◆ **YOUR GOAL**
When writing out the listing below, reproduce every word exactly and skip the pictures.

◆ **RECORDED INFORMATION**
======

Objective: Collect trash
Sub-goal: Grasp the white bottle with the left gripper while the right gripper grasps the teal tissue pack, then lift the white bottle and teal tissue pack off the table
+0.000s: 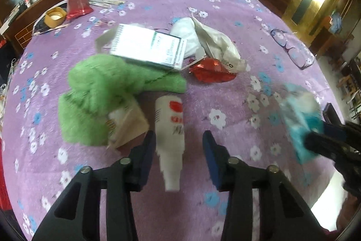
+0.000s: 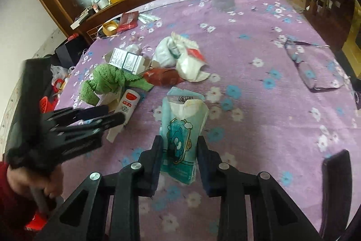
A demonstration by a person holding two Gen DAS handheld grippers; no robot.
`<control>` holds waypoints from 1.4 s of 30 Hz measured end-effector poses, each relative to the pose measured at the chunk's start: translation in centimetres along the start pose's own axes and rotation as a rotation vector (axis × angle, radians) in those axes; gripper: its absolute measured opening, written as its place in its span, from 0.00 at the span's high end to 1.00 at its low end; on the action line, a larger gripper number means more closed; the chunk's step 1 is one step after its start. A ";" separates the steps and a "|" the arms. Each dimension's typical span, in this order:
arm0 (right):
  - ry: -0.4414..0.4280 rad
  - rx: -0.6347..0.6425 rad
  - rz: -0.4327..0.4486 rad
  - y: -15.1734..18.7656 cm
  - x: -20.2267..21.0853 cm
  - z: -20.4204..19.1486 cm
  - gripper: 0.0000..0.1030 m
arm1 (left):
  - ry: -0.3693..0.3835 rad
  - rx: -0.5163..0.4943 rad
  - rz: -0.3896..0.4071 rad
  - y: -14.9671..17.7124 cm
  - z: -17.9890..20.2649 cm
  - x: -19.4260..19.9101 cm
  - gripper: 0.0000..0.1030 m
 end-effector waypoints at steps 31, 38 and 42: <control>-0.028 0.163 0.003 -0.1 -2.2 -9.2 0.69 | -0.082 0.113 0.258 5.8 -5.9 8.9 0.72; -0.034 0.194 -0.004 0.5 -2.8 -11.7 0.69 | -0.095 0.130 0.258 7.2 -7.6 9.4 0.72; -0.036 0.199 -0.005 0.6 -3.0 -12.4 0.69 | -0.100 0.134 0.256 7.6 -8.2 9.6 0.72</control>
Point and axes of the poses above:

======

◆ **OUTPUT FOR THIS EXERCISE**
Objective: Collect trash
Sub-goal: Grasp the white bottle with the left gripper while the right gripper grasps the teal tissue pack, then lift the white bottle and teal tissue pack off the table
+0.000s: 
+0.000s: 
A demonstration by a person holding two Gen DAS handheld grippers; no robot.
`<control>` holds waypoints from 1.4 s of 30 Hz measured end-effector poses, each relative to the pose measured at the chunk's start: translation in centimetres along the start pose's own axes and rotation as a rotation vector (axis × angle, radians) in those axes; gripper: its absolute measured opening, written as its place in its span, from 0.00 at the span's high end to 1.00 at its low end; on the action line, a larger gripper number means more closed; the chunk's step 1 is one step after its start. A ";" separates the steps and a "|" the arms. Each dimension's typical span, in this order:
arm0 (right):
  - ry: -0.4414..0.4280 rad
  - rx: -0.6347..0.6425 rad
  - rz: -0.4327..0.4486 rad
  - y: -15.1734..18.7656 cm
  - x: -20.2267..21.0853 cm
  - z: -20.4204..19.1486 cm
  - gripper: 0.0000..0.1030 m
arm1 (left):
  - ry: -0.3693..0.3835 rad
  - rx: -0.5163..0.4943 rad
  - rz: -0.3896..0.4071 rad
  - y: -14.9671..17.7124 cm
  - z: -17.9890..20.2649 cm
  - x: -19.4260..19.9101 cm
  - gripper: 0.0000..0.1030 m
 end-effector waypoints at steps 31, 38 and 42: <control>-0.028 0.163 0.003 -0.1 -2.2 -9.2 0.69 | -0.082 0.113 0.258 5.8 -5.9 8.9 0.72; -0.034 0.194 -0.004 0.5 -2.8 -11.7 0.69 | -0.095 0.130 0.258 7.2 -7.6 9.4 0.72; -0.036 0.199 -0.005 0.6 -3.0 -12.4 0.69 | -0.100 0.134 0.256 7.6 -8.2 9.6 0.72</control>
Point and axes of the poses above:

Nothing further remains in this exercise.